We rode up to a French monastery, conducted by the Latin Church, and there we put up for the night. Richardson and I sat at the long dining table with a dozen monks and ate a simple but good meal and drank our share of wine. It was almost impossible to incite these old fellows to speech and our dinner was as silent as a religious retreat. Our bedroom was as well furnished and as comfortable as in an American home.

We made an early start in the morning. We soon came to Samaria, which is now nothing but a small unsanitary village surrounded by a cactus hedge and half in ruins. We reached the summit of a hill and, before us, stretched the Plain of Esdraelon, and the mountains of Tabor and Carmel stood in the distance like huge monuments. There was nothing beautiful about the scene.

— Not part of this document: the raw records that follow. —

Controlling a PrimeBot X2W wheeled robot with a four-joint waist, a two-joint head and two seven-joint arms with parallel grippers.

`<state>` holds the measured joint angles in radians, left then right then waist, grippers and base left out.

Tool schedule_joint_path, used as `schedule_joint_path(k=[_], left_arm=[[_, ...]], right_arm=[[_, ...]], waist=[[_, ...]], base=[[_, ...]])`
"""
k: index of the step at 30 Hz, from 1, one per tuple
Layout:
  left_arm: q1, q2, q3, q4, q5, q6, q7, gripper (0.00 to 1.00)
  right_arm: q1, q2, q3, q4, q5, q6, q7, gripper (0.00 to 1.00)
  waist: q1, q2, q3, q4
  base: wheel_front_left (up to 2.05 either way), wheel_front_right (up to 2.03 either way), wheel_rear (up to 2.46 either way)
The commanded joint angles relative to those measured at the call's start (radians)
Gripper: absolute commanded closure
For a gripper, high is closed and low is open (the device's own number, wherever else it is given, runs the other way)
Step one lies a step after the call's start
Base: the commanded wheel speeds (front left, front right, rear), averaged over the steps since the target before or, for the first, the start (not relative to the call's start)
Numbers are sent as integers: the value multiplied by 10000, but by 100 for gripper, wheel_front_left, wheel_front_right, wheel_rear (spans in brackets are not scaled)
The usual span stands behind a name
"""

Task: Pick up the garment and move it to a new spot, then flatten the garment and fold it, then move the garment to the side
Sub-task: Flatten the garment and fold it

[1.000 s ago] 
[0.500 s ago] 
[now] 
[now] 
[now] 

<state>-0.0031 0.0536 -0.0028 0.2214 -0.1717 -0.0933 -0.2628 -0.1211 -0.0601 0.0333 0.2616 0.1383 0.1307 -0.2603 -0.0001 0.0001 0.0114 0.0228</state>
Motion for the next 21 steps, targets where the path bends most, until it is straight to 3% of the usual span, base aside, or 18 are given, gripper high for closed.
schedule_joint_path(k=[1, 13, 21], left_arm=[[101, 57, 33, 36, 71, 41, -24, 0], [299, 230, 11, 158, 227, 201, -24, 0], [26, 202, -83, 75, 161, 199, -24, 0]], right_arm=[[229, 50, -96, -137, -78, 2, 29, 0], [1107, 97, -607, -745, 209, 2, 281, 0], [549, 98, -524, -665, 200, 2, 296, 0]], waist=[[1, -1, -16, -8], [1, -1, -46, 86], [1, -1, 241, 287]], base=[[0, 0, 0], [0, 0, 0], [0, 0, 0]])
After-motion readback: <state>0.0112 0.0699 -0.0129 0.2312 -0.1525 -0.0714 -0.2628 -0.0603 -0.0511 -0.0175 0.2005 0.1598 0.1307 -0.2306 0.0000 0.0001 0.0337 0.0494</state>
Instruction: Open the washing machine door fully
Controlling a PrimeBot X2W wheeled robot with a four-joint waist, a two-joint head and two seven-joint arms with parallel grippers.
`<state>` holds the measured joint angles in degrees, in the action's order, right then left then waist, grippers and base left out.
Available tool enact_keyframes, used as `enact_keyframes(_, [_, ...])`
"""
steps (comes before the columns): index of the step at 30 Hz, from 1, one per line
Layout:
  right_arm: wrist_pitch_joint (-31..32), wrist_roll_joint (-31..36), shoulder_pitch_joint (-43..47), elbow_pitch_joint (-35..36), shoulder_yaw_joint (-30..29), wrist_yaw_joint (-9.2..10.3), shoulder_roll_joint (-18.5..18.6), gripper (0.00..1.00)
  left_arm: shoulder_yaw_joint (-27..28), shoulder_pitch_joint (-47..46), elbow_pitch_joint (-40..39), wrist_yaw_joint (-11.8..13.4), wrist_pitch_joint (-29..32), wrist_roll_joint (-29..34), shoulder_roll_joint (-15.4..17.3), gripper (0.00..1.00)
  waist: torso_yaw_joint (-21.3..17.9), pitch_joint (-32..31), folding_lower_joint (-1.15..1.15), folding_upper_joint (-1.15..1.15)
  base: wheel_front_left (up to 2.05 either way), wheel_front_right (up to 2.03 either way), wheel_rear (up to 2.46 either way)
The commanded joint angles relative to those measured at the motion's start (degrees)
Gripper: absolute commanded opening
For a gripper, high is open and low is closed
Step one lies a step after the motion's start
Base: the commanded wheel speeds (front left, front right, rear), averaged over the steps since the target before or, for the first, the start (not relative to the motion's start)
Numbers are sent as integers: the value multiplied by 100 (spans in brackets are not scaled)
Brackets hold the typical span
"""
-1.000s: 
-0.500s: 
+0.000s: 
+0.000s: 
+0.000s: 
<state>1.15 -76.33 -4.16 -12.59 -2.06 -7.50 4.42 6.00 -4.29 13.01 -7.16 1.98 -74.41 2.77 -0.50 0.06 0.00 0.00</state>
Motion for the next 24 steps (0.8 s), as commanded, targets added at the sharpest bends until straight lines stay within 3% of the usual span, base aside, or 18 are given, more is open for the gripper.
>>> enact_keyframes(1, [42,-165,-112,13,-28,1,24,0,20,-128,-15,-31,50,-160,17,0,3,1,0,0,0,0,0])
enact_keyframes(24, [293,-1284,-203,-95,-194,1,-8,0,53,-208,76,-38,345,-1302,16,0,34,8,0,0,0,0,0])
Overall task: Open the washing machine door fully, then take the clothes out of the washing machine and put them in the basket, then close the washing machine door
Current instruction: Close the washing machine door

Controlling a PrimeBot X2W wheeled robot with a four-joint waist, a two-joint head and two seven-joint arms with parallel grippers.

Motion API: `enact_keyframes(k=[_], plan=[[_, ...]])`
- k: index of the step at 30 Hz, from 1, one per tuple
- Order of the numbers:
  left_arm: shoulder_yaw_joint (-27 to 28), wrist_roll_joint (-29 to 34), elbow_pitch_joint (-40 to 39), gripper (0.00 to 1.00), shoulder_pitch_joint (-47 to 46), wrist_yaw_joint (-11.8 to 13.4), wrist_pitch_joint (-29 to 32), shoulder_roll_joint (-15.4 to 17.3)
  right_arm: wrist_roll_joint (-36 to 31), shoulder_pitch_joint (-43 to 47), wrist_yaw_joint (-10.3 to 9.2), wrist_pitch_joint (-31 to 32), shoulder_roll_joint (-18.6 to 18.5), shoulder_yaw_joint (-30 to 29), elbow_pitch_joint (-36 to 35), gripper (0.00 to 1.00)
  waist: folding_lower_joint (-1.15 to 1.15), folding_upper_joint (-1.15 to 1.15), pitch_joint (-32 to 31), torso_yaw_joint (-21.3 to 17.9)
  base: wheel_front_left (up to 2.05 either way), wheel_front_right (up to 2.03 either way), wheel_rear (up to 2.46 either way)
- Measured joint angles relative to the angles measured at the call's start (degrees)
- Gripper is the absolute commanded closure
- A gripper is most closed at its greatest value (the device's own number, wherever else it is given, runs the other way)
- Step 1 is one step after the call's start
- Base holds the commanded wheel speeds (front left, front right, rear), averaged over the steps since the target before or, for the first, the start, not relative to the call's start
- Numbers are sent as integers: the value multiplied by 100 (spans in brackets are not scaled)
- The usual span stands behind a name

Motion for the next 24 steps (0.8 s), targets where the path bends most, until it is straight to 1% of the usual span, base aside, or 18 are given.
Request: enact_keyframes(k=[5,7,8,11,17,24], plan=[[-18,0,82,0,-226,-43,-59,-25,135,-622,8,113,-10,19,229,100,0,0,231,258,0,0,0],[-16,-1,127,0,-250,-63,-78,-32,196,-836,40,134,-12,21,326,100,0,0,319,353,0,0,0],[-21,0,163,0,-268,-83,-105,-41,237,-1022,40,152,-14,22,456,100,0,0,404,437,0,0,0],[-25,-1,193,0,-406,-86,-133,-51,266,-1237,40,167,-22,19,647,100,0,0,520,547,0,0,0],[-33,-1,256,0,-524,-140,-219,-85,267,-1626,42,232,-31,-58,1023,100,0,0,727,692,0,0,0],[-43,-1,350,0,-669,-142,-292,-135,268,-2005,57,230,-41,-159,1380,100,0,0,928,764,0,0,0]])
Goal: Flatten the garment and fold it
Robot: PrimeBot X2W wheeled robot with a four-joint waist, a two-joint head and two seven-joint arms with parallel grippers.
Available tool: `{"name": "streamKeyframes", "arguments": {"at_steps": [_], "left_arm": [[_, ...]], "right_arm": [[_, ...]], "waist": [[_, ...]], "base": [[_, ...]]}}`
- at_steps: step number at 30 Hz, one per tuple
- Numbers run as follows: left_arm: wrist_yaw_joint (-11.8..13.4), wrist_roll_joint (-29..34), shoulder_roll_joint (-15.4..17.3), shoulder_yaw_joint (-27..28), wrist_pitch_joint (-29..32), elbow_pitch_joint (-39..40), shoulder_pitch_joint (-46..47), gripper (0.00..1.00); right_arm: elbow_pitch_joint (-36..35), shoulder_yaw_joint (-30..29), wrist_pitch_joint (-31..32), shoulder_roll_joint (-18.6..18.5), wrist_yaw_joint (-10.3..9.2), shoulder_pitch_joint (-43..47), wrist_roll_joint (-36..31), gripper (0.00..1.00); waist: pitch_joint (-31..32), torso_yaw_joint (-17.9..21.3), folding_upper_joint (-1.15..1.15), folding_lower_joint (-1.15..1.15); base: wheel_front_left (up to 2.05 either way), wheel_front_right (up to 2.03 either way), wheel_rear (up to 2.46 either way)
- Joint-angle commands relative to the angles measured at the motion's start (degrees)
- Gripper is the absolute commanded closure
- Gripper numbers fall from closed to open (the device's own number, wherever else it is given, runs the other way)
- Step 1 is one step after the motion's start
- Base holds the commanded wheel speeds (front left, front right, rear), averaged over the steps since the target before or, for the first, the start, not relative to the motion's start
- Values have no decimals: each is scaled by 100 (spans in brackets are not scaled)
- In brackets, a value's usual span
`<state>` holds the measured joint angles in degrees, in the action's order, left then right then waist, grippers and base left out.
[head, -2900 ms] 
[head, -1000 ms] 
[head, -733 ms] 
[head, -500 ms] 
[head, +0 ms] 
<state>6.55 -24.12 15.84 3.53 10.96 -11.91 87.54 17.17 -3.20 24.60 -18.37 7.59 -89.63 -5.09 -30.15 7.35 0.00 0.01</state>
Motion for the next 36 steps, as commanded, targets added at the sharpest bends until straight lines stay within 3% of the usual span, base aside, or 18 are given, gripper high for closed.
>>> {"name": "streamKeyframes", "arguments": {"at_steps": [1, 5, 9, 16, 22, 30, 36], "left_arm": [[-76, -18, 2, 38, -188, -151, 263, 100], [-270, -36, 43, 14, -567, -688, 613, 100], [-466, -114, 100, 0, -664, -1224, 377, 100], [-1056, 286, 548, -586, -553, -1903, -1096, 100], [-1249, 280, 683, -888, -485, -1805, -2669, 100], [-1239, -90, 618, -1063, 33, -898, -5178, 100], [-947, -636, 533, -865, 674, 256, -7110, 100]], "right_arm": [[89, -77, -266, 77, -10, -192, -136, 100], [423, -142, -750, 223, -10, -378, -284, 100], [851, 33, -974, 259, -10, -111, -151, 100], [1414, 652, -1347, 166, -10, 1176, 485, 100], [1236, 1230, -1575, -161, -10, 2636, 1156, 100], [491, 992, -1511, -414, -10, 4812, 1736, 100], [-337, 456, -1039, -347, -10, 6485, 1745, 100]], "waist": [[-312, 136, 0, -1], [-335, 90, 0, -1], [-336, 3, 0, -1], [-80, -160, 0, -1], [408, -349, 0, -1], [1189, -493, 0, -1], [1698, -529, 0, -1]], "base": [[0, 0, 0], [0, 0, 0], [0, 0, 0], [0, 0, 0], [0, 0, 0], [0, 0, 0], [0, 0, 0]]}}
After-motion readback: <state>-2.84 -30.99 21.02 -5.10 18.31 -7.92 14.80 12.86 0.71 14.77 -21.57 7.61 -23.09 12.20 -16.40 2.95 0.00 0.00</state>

Riding along quietly we were startled by the sudden appearance over a hill of two Bedouins on horseback. These men, with their head-dress of white cloth and a double coil of goat's hair, their hard faces and guns over their shoulders, were a treacherous-looking pair. They stared at us, exchanged a few words with our guide and passed on. Many a Christian has been robbed and killed by Bedouins in the vicinity of the River Jordan. Our guide must have told them that we were poor men, for we were never disturbed.

Our stopping place for the second night was a small settlement called Jenin. We obtained accommodations in a tiny hotel. On leaving we had a row with the proprietor who demanded more money than he had agreed upon the evening before. We refused to pay and he followed us for a mile out of the town, wrangling with us over the matter.

We spent the morning crawling across the Plain of Esdraelon and, about noon, began ascending the hill to Nazareth. It was a long winding climb over a road which had never seen a grader. Nazareth is situated on a sort of plateau. It is a town of about ten thousand people and has several substantial school buildings and hospitals erected by various churches. Here are found many places venerated for their Biblical associations. The Church of the Annunciation is supposed to be erected on the site of Mary's house and the scene of the annunciation. In the Moslem quarter of the town the Latin Church has possession of the "Workshop of Joseph" and the "Table of Christ" upon which he dined with his disciples before and after the resurrection. The Mount of Precipitation, where the people sought to cast Christ down, is plainly visible from Nazareth and on its summit is a Latin church.

We left Nazareth at four o'clock in the morning. We recrossed the Plain of Esdraelon and arrived at Afuleh where we missed our train—the only one that day—for Damascus. Turkish trains run on peculiar schedules. This train is supposed to leave Haifa for Damascus each day at sun rise. Occasionally the conductor—or some one—decides to start an hour or more earlier. This is done without any notice to the public. Such was evidently the case on the morning we tried to catch the train, for we arrived on time at Afuleh only to find that we were too late.

We dismissed our guide, who returned to Jerusalem with the two horses and pack-mule. It looked as though we were doomed to spend a day and a night at Afuleh, a station and a native shop—and nothing more. A Syrian lace merchant and a young New York Jew, a commercial traveller, were also left behind. We telegraphed the director of the railroad and obtained his permission to go by freight train to Damascus. We declined this route, however, when the freight conductor consigned us to an open car exposed to a steady down-pour of rain.